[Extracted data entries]
*** Block opens ***

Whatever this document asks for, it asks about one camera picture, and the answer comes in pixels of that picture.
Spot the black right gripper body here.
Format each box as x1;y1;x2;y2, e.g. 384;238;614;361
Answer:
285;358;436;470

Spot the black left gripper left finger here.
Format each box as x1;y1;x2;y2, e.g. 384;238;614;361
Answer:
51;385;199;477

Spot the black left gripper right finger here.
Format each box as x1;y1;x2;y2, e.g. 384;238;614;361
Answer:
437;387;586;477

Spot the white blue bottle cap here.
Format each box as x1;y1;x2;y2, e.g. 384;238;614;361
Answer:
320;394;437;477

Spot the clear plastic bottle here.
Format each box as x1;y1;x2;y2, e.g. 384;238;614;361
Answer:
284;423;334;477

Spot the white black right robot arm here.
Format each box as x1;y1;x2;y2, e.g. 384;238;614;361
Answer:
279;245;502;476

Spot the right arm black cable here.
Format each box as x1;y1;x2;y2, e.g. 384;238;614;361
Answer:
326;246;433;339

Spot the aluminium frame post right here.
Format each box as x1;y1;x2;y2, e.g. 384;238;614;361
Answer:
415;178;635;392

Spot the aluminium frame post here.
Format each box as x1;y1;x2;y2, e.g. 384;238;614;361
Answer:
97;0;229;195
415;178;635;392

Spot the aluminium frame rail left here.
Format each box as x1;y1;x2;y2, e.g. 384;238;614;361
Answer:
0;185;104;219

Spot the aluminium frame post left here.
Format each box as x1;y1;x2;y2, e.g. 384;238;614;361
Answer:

*** Block closes ***

● What is being asked: Report the lines above that have the word "left" in them.

● Task result:
Spot the black left gripper left finger here.
Spot the black left gripper right finger here.
Spot the aluminium frame rail left here.
Spot the aluminium frame post left here.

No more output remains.